Le même jour, le ministre de l'Energie, Eric Besson, a annoncé que le rabais pour le tarif social du gaz allait augmenter de 20% et qu'il allait mettre en place, avec GDF Suez, une "prime à la casse" pouvant aller jusqu'à 250 euros pour le remplacement des chaudières anciennes.

"Avec les contrats (d'approvisionnement signés par GDF Suez) aujourd'hui en vigueur, la hausse des cours du pétrole aboutit à une augmentation de 5% des tarifs du gaz au 1er avril prochain", déclare le ministre dans un communiqué audio et vidéo mis en ligne sur le site du ministère.

"Afin d'aider les foyers les plus modestes, j'ai décidé d'augmenter de 20% le rabais social dont ils bénéficient", ajoute-t-il. "Pour un foyer de 4 personnes qui se chauffe au gaz, la réduction annuelle passera ainsi de 118 à 142 euros", précise-t-il.

Rappelant que 800.000 ménages sont éligibles au tarif social du gaz mais que seulement 300.000 en bénéficient réellement, M. Besson déclare "souhaite(r) que l'attribution de ce tarif social soit désormais automatique sur la base des fichiers dont disposent les organismes sociaux".

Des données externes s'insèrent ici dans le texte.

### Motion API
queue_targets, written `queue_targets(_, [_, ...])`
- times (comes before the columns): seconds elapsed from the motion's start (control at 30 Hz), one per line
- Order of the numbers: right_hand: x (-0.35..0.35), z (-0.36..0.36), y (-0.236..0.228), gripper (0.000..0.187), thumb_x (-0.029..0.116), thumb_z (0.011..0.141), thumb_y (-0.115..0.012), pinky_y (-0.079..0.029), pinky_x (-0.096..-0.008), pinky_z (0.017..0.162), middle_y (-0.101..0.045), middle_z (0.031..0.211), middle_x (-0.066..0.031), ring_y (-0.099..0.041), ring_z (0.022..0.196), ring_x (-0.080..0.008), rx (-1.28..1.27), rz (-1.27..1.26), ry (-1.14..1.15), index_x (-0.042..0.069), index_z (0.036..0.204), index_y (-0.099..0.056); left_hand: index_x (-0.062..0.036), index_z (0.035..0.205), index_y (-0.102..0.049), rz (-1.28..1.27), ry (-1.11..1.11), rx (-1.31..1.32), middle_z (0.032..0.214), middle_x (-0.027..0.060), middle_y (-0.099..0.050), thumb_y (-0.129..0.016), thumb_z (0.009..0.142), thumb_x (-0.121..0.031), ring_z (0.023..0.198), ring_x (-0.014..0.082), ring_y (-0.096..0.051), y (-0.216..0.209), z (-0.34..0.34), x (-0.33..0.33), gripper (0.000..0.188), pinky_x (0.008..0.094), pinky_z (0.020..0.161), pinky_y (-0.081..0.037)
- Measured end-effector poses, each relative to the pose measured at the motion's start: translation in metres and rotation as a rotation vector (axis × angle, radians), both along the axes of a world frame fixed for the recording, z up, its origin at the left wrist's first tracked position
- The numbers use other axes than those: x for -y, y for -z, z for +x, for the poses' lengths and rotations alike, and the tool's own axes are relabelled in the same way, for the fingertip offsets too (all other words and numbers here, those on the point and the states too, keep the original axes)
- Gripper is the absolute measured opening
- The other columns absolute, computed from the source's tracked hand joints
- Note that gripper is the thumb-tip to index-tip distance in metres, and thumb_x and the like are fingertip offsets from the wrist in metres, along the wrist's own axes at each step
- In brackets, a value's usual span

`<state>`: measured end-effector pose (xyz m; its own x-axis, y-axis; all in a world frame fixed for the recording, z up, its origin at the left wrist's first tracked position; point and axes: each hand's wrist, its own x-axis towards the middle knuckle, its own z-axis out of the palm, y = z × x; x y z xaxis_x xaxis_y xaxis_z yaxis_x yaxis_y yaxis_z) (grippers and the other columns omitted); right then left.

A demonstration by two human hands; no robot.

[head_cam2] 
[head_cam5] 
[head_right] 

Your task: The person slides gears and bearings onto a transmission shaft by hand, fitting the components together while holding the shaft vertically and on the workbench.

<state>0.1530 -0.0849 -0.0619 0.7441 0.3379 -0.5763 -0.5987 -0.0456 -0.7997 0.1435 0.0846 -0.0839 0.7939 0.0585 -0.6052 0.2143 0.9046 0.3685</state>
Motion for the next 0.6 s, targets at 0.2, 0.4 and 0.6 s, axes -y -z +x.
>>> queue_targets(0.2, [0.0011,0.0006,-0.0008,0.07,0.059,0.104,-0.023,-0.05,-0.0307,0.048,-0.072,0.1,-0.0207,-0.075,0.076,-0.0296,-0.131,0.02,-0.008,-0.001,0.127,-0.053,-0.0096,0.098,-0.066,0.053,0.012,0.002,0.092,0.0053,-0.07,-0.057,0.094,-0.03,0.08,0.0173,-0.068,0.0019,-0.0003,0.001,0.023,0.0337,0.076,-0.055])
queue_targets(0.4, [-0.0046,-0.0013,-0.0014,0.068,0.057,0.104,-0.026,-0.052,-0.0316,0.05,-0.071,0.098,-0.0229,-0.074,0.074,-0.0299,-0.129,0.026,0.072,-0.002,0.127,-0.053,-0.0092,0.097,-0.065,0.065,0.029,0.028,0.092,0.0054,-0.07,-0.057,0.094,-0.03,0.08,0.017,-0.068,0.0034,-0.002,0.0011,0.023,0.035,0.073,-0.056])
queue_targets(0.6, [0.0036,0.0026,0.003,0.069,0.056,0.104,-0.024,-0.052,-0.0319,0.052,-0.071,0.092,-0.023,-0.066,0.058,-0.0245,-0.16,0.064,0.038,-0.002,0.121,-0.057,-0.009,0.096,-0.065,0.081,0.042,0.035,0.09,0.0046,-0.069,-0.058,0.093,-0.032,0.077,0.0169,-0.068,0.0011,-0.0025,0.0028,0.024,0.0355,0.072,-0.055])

Un arrêté allant en ce sens sera pris avant le 31 juillet, assure-t-il.

Par ailleurs, le ministre annonce la mise en place "avec GDF Suez d'une +prime à la casse des chaudières anciennes+", qui pourra aller jusqu'à 250 euros, pour aider les ménages à installer des équipements plus économes en gaz.

Un Français sur dix, soit 6,5 millions, "a souffert du froid en janvier car mal chauffé", a assuré de son côté la ministre de l'Ecologie Nathalie Kosciusko-Morizet à l'occasion de l'installation de cet Observatoire.

"Il faut agir sur les causes de la précarité", a-t-elle affirmé lors d'une conférence de presse.

L'Observatoire de la précarité énergétique devra "mesurer l'évolution de ce phénomène et identifier les zones les plus concernées", ainsi qu'"assurer le suivi des aides financières publiques et privées apportées aux ménages précaires".

La réduction de la fracture énergétique s'annonce d'autant plus difficile que les ménages visés sont plutôt âgés (55% d'entre eux ont plus de 60 ans) et habitent principalement dans des maisons anciennes construites avant 1975 dans des zones rurales.

Philippe Pelletier, le président du comité stratégique du plan bâtiment Grenelle, avait préconisé, l'an dernier, un plan global de près de 4 milliards d'euros en 10 ans pour aider ces plus démunis à réduire leurs factures de chauffage et d'électricité.

Car, paradoxe difficilement compréhensible sauf par défaut d'information ou par gêne de les demander, les tarifs sociaux de l'énergie profitaient à moins de la moitié de leurs ayants droit potentiels, estimés à environ 2 millions, selon la Commission de régulation de l'énergie (CRE)

Pire encore, le nombre de foyers bénéficiaires du tarif social de l'électricité, qui était encore de 940.000 fin décembre 2009, a chuté à 650.000 (-31%) fin 2010.

Le gouvernement avait déjà lancé l'an dernier le programme "Habiter mieux".

Doté de 1,25 milliard d'euros (500 millions des Investissements d'avenir de l'Etat et 750 millions de l'Agence de l'habitat, Anah), il doit aider, d'ici 2017, à la réalisation de travaux de rénovation thermique pour 300.000 logements.